The slip may have been at the epicentre of the events that day, but it was far from the only problem that was present. In truth, it all just became too much for that Liverpool team. With the title within their grasp, they crumbled.
The nervousness and sense of needless urgency from the crowd, mixed with an inexperienced and mentally frail squad and management team meant it was a team not ready to win major honours.
Five years on, and the current iteration of Liverpool could hardly be any more different.
The teams involved in this title race may be the same as those involved half a decade ago, but it is in name only. In truth, neither are recognisable to what we seen back then.
Manchester City may have some of the same personnel, but they are a completely different outfit. They were far from the dominant and seemingly all encompassing side we have grown accustomed to watching over the past 18 months. Under Pep Guardiola, they have become the type of dominant outfit the Premier League has not seen in some time.

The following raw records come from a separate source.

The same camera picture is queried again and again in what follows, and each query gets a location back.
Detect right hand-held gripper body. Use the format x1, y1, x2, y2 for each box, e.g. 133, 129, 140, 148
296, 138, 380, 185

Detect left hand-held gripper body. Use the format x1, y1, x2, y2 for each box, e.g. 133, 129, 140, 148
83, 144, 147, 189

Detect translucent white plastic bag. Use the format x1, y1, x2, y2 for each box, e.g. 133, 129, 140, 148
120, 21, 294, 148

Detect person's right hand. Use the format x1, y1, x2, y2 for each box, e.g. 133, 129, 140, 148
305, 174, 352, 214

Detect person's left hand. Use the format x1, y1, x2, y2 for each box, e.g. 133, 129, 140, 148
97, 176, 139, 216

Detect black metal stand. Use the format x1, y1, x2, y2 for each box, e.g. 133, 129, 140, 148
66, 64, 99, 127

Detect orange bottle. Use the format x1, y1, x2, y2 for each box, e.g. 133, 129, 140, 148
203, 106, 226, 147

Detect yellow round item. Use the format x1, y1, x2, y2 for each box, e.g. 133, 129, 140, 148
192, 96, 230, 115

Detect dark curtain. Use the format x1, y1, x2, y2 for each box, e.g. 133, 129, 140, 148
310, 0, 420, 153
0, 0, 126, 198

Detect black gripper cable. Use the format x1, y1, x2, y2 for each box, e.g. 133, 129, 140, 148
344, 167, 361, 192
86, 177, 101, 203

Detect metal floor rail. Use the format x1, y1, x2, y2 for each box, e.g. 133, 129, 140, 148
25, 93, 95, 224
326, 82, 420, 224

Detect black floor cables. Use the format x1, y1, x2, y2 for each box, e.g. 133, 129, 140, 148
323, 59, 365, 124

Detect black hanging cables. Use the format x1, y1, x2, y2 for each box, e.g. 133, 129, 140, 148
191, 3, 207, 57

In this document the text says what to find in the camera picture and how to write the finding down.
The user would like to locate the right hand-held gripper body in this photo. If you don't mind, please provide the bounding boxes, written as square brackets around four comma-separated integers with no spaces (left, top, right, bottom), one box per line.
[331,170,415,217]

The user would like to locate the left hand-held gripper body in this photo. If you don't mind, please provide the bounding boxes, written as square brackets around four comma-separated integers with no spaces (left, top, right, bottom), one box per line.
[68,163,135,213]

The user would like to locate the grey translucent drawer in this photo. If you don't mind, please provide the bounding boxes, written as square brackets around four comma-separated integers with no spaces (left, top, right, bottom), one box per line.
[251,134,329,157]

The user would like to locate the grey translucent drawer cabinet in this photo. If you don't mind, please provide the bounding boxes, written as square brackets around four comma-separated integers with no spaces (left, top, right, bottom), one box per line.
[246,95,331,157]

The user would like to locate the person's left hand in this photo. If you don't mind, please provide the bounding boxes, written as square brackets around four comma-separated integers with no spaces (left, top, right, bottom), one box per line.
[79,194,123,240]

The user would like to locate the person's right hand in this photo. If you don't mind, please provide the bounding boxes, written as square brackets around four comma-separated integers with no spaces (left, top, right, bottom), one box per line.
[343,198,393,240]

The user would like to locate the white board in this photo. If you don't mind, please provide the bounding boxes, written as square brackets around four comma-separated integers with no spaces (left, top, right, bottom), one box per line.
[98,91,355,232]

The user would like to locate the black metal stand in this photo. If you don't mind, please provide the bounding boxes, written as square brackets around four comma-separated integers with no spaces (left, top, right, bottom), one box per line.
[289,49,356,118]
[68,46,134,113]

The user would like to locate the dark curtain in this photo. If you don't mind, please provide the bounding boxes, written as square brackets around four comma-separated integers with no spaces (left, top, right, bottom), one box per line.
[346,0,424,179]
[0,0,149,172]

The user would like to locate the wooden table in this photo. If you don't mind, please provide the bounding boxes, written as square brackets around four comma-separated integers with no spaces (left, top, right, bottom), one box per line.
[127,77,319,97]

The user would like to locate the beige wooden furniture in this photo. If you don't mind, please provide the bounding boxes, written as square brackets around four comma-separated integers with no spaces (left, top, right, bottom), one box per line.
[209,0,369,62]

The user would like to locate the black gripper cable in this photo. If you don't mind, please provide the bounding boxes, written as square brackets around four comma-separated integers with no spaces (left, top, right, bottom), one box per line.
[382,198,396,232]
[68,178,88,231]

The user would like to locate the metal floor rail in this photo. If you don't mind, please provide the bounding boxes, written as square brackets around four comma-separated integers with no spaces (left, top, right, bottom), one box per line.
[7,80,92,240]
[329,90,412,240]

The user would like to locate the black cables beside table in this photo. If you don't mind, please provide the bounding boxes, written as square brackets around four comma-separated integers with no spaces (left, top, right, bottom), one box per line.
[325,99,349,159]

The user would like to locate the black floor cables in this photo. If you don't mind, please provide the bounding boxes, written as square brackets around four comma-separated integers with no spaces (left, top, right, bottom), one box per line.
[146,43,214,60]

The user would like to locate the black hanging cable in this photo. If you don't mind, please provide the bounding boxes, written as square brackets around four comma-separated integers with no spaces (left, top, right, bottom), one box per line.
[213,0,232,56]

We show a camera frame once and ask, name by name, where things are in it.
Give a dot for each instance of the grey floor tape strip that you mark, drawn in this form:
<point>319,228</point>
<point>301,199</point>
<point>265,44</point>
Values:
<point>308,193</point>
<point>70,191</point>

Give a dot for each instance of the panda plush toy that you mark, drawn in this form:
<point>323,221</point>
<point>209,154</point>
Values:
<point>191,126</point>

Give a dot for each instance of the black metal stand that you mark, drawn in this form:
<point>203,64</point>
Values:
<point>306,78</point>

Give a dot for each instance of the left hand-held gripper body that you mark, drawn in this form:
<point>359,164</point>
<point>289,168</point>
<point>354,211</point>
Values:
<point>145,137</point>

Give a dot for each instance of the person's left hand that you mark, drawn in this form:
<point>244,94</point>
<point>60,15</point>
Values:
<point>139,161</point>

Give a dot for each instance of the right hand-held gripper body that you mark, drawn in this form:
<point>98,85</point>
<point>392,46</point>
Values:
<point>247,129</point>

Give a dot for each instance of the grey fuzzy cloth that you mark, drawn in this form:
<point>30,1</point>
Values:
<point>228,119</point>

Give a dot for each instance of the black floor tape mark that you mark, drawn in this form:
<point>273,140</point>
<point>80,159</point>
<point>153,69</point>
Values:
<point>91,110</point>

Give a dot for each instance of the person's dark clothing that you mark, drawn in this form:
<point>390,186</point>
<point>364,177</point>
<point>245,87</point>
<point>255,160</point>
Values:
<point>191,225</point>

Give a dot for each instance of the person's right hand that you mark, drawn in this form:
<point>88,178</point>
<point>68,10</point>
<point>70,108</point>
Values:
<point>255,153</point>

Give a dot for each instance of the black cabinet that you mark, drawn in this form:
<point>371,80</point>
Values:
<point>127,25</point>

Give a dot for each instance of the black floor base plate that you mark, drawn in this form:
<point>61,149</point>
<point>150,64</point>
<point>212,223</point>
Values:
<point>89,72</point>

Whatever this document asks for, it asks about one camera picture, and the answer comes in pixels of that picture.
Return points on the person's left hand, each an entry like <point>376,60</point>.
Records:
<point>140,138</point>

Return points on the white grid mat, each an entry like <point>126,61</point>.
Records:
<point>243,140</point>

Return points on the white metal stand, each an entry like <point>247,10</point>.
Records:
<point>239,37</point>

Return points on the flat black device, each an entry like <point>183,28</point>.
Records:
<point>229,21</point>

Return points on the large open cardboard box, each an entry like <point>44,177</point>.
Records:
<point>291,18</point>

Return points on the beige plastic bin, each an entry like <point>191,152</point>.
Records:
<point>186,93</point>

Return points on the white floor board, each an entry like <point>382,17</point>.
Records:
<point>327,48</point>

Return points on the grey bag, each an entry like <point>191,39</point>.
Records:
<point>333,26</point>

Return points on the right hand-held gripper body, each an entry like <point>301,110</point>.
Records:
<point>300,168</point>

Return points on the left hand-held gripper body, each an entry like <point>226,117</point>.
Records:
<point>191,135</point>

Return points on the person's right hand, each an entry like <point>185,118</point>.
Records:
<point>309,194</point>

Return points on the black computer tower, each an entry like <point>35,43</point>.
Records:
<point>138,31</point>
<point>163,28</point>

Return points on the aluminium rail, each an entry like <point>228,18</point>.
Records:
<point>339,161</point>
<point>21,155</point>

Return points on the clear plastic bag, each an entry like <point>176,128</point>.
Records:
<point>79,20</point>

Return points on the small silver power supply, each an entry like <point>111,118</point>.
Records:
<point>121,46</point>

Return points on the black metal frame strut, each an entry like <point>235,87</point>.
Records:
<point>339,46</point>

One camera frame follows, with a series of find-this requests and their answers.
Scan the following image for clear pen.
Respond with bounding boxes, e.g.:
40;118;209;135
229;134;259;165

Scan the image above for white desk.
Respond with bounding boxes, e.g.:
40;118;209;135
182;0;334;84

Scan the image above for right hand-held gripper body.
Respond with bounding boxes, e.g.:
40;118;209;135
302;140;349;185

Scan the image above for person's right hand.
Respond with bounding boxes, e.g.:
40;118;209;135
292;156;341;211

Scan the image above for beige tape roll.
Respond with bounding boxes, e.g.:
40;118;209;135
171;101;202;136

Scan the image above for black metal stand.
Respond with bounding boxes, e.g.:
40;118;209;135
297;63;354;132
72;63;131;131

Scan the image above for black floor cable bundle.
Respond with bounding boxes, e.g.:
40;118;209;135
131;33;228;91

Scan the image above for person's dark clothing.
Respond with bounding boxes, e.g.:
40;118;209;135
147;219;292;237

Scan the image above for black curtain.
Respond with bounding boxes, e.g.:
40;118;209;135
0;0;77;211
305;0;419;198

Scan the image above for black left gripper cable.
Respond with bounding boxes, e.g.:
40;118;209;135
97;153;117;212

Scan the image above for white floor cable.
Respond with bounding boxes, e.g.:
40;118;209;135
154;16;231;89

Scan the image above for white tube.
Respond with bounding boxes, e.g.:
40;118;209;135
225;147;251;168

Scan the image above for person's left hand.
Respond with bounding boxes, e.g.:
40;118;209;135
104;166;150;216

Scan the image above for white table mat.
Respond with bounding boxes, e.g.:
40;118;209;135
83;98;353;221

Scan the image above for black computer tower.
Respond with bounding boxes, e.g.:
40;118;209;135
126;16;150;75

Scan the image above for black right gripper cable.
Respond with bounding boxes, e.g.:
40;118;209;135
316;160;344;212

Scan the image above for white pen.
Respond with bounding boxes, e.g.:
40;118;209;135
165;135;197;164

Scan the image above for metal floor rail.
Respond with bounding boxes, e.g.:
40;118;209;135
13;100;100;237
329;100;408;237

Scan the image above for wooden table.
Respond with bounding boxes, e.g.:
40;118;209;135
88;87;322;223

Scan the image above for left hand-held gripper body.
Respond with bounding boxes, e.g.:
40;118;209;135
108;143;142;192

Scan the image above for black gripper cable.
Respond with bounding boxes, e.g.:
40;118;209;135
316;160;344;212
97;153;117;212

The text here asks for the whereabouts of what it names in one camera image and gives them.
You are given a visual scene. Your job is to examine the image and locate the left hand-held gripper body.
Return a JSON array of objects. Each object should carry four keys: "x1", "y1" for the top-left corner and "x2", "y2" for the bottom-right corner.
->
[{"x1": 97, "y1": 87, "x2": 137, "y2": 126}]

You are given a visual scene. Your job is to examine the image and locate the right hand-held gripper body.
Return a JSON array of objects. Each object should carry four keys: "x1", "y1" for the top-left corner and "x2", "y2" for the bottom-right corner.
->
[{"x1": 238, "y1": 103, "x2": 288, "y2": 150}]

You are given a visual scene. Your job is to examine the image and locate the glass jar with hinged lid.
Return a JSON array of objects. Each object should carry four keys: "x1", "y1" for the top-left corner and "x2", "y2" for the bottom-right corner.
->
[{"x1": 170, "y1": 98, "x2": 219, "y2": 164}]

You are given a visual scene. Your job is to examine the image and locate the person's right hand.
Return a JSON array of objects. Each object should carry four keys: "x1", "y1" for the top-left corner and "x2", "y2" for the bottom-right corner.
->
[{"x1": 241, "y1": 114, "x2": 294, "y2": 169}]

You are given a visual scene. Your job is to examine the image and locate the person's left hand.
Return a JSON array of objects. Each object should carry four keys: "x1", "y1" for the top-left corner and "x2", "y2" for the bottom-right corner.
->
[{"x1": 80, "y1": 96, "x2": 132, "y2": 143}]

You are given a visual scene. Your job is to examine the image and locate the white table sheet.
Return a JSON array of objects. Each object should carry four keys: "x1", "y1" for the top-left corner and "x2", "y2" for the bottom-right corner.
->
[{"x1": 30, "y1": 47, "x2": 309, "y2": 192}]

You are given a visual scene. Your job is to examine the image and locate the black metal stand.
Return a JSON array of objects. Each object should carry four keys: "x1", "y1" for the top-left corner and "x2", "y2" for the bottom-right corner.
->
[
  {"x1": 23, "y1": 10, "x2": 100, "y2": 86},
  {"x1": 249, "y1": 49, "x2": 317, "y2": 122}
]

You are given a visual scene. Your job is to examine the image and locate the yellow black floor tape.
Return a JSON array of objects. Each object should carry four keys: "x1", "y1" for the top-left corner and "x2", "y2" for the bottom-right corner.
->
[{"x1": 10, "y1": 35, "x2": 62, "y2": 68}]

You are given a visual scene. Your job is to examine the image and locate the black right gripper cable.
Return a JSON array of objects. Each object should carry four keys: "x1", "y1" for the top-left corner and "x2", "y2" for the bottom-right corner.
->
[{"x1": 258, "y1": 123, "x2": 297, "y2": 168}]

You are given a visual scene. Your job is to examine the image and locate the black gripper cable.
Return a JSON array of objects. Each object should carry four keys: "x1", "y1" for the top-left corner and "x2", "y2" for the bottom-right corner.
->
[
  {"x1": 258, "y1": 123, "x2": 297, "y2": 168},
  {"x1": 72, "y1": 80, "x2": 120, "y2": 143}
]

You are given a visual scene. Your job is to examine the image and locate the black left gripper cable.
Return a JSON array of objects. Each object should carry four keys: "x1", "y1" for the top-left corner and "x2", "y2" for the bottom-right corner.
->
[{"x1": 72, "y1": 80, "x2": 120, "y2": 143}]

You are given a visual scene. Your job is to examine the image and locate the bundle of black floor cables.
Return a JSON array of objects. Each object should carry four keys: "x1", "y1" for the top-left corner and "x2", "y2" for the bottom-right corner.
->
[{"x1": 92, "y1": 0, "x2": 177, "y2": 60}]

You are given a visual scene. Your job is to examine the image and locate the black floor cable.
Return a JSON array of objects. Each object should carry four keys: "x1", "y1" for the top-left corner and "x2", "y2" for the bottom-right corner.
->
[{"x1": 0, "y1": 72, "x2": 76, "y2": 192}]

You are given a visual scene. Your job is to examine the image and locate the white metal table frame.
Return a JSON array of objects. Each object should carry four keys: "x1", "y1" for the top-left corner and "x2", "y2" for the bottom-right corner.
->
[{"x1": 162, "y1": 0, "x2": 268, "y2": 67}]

All of that makes what this Liverpool team has accomplished all the more impressive.
While today's game against Chelsea was not quite as close to the season's finish line as it was five years ago, you could argue it was just as important. And yet, the two games were not really comparable at all.
All of that comes down to the composition of the current Liverpool side. The difference Jurgen Klopp has made at Anfield is remarkable. It may have taken a few years, but he has assembled a side that is built to win titles. Whereas mental frailties and overeagerness plagued The Reds five years ago, there is no evidence that will be a problem this time around.
Liverpool dominated today. The Sadio Mané and Mo Salah goals in the second half were fully deserved, and both were a sign of real quality. It could have been so easy to panic having entered halftime at 0-0 and not playing their best, and five years ago they would have. We seen it happen.
Instead, they emerged energised, quick, incisive, but never rushed. They blitzed Chelsea in the second period, scoring two goals in the space of two minutes without giving the visitors the chance to react. This is a mentally strong Liverpool team, and that spread to the crowd too.
While they were loud and passionate, they were not at fever pitch like they were in the last title race. Whereas that run was met with excitement and disbelief, that has been replaced with a sense of belonging. They trust the players and the manager to get the job done, no matter how anxious they may have been themselves.
That belief has been built over the past few months with a number of vital late goals. Today wasn't quite so dramatic, but the Liverpool players, nor fans, never gave any sense of panic. When Chelsea got a couple of chances, they did not buckle like they may have done in the past.
There are world class players in this team, both in terms of quality and metal strength. They may not have won anything as a collective yet, but they feel like a group of winners. They have a manager of a very similar ilk. He has assembled a squad that is his mirror image on the pitch, encapsulating all of the qualities he wants in his teams.
Forget about 2014, this is a completely different outfit. Those demons are long gone.
As we enter the final stretch, it is almost impossible to call who will win the title. If Liverpool fail to win their first league title in 29 years, we will inevitably hear the label of 'bottlers' being bandied about. Nothing could be further from the truth.
If Liverpool do ultimately come up short, it will be because of a historically strong Manchester City team. Mental frailty will have nothing to do with it, they are not going to let it slip. Whereas the Liverpool team of 2013/14 would fall apart after their failed title tilt, you get the feeling that this is a squad that is built to last.